Between Hope and Fear: A History of Vaccines and Human Immunity by Michael Kinch (July 3)
Between Hope and Fear tells the remarkable story of vaccine-preventable infectious diseases and their social and political implications. While detailing the history of vaccine invention, Kinch reveals the ominous reality that our victories against vaccine-preventable diseases are not permanent―and could easily be undone.
Publishers Weekly says, “Kinch’s argument in favor of reason and science over fear and charlatanism is cogent and well-researched, presenting a large-scale chronological narrative of disease and prevention.”
The Wonderful Mr Willughby: The First True Ornithologist by Tim Birkhead (July 10)
Francis Willughby lived and thrived in the midst of the rapidly accelerating scientific revolution of the seventeenth century. He helped found the Royal Society, differentiated birds through identification of their distinguishing features, and asked questions that were, in some cases, centuries ahead of their time. Rich with glorious detail, The Wonderful Mr Willughby is at once a fascinating insight into a thrilling period of scientific history and an authoritative, lively biography of one of its legendary pioneers.
The Future Then: Fascinating Art & Predictions from 145 Years of Popular Science by The Editors of Popular Science (July 10)
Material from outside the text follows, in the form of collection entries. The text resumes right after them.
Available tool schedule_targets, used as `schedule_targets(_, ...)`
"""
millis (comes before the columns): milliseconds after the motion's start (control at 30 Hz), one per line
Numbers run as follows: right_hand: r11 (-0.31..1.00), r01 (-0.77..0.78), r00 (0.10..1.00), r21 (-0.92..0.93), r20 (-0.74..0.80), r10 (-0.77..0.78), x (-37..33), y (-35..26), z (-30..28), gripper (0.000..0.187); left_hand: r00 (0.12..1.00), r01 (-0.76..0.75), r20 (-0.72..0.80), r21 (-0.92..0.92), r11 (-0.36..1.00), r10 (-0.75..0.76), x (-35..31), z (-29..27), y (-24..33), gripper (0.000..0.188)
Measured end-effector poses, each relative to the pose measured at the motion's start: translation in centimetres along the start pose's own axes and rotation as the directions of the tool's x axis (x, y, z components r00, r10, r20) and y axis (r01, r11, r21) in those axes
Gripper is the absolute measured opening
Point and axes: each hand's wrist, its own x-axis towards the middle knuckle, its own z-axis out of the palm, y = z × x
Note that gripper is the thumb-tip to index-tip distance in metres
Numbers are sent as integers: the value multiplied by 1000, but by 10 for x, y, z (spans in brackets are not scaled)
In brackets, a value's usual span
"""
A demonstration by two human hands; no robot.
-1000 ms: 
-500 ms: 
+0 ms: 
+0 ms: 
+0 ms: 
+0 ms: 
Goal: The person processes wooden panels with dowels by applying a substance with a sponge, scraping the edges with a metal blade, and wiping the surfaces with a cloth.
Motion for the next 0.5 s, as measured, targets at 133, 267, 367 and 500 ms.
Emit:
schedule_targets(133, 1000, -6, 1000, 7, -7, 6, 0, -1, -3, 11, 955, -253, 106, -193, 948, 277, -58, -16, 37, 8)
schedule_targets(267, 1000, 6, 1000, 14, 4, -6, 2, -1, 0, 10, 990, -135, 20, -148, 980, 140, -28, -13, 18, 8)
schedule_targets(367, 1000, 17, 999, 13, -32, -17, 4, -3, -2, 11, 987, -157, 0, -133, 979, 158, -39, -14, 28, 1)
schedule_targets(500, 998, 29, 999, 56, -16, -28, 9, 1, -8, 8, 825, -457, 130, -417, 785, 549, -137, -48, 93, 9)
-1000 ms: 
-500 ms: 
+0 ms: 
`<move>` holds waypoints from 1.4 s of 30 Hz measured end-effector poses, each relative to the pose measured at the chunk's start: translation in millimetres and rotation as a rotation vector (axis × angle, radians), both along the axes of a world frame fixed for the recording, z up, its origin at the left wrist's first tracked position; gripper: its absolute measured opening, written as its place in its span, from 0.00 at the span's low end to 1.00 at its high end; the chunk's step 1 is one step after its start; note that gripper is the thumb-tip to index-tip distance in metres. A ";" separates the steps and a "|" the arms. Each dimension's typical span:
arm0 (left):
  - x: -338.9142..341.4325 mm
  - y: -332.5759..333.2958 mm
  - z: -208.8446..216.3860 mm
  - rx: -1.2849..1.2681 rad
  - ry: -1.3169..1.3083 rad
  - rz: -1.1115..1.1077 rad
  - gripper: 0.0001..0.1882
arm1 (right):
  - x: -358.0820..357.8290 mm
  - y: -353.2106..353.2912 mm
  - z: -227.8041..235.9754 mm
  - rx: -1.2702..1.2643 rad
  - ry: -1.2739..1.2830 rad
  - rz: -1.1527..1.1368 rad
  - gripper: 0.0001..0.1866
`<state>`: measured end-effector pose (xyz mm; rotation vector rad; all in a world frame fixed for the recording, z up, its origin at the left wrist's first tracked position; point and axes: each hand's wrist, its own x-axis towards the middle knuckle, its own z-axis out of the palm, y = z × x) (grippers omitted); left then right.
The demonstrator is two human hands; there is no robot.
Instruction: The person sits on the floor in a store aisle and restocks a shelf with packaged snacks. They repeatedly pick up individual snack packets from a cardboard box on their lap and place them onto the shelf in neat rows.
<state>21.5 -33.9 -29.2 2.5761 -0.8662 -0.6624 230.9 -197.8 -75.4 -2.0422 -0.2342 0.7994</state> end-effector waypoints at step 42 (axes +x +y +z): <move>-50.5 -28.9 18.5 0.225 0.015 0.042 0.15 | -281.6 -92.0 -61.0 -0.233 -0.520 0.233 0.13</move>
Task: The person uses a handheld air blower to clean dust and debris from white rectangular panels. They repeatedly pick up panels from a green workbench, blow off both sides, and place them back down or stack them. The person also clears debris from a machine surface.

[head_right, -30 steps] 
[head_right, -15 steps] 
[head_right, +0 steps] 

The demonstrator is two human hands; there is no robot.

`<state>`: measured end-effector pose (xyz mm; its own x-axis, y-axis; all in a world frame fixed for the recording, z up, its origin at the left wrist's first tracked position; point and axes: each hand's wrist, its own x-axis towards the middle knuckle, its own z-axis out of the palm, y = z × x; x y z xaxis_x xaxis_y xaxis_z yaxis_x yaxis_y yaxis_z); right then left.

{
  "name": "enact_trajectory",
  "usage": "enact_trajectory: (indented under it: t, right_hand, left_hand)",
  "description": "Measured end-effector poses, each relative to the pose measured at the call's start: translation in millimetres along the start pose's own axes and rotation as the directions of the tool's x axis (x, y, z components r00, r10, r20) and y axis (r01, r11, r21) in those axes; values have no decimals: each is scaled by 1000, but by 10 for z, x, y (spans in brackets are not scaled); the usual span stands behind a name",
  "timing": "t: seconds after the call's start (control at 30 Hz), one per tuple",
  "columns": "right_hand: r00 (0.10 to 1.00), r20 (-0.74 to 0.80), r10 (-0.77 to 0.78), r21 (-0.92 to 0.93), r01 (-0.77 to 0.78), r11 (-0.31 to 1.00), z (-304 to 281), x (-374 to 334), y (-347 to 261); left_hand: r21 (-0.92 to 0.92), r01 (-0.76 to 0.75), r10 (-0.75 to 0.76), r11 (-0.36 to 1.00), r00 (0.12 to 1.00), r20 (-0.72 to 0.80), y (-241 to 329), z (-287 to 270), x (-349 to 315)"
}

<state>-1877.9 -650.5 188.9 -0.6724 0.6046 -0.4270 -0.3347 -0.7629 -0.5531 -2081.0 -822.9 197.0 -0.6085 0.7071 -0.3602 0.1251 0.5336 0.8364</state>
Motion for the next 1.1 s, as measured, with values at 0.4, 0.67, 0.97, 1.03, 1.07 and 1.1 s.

To commemorate the 145th anniversary of Popular Science, this gorgeous, full-color, fun, and lively collection of retro covers from the magazine’s archives explores all those far-flung inventions that never quite made it off the drawing board—from flying cars to personal jet packs—and tracks the evolution of those innovations that did.
Buzz: The Nature and Necessity of Bees by Thor Hanson (July 10)
As informative and enchanting as the waggle dance of a honeybee, Buzz shows us why all bees are wonders to celebrate and protect. Read this book and you’ll never overlook them again.
Booklist says, “Hanson…is surprisingly optimistic that we can reform and protect our bees, citing recent research and improved agricultural practices. In Buzz, he states his case while entertainingly recounting human-and-bee history and his own experiences with many bee species.”
Can Science Make Sense of Life? by Sheila Jasanoff (July 16)
Nearly seventy years after the discovery of the structure of DNA and the birth of the genetic age, biology and biotechnology are poised to edit, even rewrite, the texts of life to correct nature’s mistakes. This book looks at flash points in law, politics, ethics, and culture – assisted reproduction, stem cell research, agricultural GMOs, gene drives, creation of synthetic organoids – to argue that science’s promises of perfectibility have gone too far.
At Least Know This: Essential Science to Enhance Your Life by Guy P. Harrison (July 17)
This primer on essential scientific literacy gives readers the basics to understand themselves and the world around them. How old is our planet? Where did it come from and where is it located in the universe? What is everything made of? When did life begin? Who are we as a species and what connections do we share with other life forms? Why is human culture continuously plagued by war, disease, and crime?
Climate in Motion: Science, Empire, and the Problem of Scale by Deborah R. Coen (July 16)
Climate in Motion presents the history of modern climate science as the embodied work of moving between different frameworks for measuring the world. Extending the history of modern climate science back into the nineteenth century, Deborah R. Coen uncovers its roots in the politics of empire-building in central and eastern Europe. In this way, the book offers a critical historical perspective on the concepts of scale that structure thinking about the climate crisis today and the range of possibilities for responding to it.